▸ EXERCISE DESCRIPTION:
Return the data below exactly, but only from the line containing "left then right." through the line containing "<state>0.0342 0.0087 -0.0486", with both of those lines included.

Extracted records

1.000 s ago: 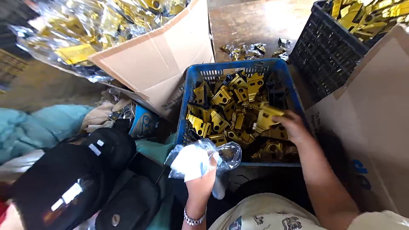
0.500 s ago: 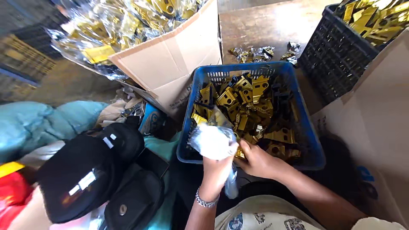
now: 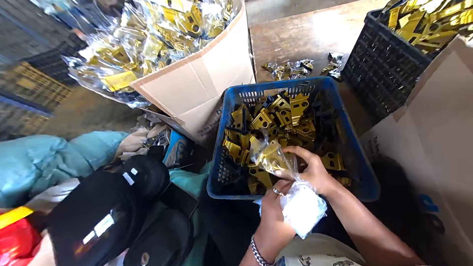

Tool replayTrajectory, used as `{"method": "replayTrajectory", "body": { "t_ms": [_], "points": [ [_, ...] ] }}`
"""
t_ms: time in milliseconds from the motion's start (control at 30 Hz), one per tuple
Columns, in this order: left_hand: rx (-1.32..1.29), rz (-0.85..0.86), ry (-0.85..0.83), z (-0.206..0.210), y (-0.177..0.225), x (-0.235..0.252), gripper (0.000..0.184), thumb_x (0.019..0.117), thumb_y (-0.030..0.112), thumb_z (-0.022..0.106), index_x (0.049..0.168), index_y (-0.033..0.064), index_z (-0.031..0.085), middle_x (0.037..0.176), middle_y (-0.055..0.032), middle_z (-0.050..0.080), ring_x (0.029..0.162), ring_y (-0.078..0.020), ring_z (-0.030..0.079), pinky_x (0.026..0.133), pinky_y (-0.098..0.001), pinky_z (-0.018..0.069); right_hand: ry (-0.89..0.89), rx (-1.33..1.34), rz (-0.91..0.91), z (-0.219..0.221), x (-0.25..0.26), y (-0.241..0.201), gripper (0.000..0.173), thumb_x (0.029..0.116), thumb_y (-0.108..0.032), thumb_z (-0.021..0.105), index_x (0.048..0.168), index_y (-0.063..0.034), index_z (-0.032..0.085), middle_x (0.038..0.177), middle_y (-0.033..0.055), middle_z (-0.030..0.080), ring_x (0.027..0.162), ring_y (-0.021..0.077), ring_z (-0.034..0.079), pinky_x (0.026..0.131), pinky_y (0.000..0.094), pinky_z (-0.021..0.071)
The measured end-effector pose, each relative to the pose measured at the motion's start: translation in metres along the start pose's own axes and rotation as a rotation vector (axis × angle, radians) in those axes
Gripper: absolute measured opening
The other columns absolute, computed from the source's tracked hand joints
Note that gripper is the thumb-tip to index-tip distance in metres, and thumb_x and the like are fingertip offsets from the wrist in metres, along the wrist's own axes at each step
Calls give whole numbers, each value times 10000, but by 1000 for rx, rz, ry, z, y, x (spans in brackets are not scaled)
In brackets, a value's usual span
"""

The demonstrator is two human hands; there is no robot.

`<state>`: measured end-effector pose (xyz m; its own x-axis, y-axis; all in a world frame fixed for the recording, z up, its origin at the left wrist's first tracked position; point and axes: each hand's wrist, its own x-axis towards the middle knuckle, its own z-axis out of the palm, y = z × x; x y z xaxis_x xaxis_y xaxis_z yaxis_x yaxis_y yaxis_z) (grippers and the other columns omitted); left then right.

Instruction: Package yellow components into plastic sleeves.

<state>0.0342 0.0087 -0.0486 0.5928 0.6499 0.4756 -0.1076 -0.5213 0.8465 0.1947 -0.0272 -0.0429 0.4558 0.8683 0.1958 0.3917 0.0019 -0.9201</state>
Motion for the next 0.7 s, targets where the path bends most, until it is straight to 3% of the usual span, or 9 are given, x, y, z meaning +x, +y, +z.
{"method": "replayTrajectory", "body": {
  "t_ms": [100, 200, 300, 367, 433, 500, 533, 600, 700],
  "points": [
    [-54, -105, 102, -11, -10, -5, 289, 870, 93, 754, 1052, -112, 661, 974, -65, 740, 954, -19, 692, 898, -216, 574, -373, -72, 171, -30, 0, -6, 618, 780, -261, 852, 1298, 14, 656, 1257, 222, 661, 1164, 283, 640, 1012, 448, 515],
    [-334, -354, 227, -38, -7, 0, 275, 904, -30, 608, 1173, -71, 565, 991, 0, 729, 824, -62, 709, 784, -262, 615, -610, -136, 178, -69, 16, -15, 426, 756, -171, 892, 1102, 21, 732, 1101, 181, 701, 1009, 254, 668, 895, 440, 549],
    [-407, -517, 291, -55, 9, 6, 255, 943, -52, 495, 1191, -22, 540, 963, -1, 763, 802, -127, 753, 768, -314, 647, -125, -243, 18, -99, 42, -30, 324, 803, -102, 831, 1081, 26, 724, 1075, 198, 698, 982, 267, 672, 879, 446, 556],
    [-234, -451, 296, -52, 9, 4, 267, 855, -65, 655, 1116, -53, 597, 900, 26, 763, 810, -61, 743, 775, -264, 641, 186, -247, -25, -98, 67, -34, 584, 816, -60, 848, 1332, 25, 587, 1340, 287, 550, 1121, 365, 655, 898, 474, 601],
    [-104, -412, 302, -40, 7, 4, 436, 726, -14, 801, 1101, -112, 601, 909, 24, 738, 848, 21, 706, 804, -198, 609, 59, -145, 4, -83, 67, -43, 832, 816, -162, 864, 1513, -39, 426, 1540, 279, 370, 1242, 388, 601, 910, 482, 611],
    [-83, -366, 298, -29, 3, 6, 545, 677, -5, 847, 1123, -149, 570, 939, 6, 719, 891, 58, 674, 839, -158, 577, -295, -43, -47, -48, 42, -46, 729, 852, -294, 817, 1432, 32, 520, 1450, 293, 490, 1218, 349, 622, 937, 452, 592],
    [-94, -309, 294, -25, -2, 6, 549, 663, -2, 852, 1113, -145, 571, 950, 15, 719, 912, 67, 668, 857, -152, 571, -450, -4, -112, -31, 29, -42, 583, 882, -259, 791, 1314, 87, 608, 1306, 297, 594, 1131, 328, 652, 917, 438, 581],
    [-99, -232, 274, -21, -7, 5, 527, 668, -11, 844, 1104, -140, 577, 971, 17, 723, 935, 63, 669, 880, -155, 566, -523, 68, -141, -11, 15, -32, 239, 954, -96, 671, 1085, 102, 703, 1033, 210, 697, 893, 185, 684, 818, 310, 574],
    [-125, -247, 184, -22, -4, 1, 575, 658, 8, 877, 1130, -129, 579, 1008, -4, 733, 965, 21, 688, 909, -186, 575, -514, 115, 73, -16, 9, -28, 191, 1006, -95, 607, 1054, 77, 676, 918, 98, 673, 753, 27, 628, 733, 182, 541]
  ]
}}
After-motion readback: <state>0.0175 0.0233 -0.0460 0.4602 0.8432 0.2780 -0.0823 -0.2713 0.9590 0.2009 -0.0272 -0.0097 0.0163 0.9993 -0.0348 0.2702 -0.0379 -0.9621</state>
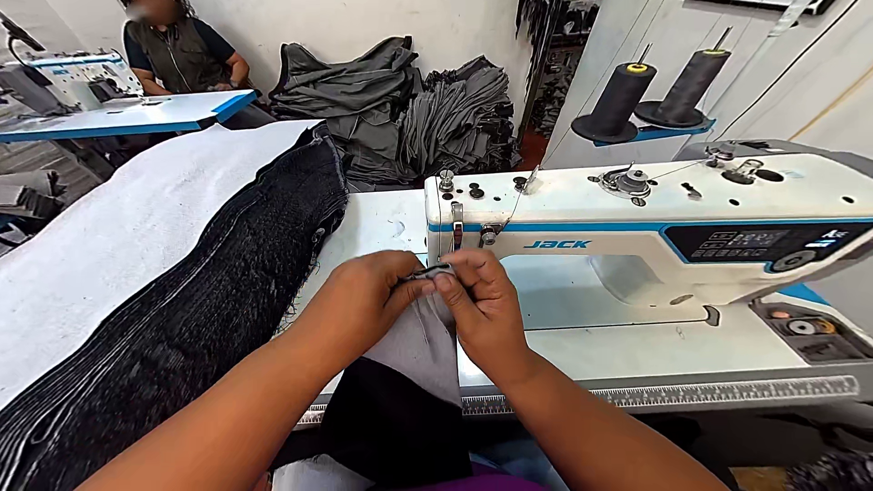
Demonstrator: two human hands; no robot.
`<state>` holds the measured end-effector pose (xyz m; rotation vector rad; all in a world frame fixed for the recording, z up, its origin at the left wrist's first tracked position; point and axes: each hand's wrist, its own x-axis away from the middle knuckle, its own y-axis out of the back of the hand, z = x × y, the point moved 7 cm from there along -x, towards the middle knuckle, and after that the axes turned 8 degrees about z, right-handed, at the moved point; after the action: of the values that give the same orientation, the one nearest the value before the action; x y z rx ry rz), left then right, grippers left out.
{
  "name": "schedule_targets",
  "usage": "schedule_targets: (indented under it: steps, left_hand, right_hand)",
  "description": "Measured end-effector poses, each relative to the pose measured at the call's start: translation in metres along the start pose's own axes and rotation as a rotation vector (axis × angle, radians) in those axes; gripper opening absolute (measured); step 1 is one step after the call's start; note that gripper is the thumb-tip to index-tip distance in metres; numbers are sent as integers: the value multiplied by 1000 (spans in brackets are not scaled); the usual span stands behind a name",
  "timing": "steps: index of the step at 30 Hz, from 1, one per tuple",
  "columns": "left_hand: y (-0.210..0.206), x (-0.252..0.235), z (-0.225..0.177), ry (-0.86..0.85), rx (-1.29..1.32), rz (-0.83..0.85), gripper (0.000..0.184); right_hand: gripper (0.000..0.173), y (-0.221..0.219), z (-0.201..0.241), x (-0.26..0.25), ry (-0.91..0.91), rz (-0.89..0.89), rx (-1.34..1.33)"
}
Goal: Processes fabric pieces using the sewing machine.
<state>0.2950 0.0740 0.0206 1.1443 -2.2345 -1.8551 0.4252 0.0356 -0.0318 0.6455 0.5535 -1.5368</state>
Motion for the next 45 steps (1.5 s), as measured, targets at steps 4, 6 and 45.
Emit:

▸ ANSWER TO THE EXERCISE:
`<state>`: measured end-effector pose (xyz m; its own x-axis, y-axis; all in a world frame fixed for the recording, z up, its origin at the left wrist's first tracked position; point and axes: each hand's wrist, its own x-axis towards the middle knuckle, its own z-axis out of the palm, y = z × x; x y z xaxis_x xaxis_y xaxis_z yaxis_x yaxis_y yaxis_z) (grippers and the other columns omitted); left then right.

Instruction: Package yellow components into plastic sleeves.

<state>0.0342 0.0087 -0.0486 0.5928 0.6499 0.4756 -0.1076 -0.5213 0.8465 0.1947 -0.0272 -0.0429 0.4558 0.8683 0.1958 0.3917 0.0019 -0.9201</state>

Reply complete, and nothing else is required.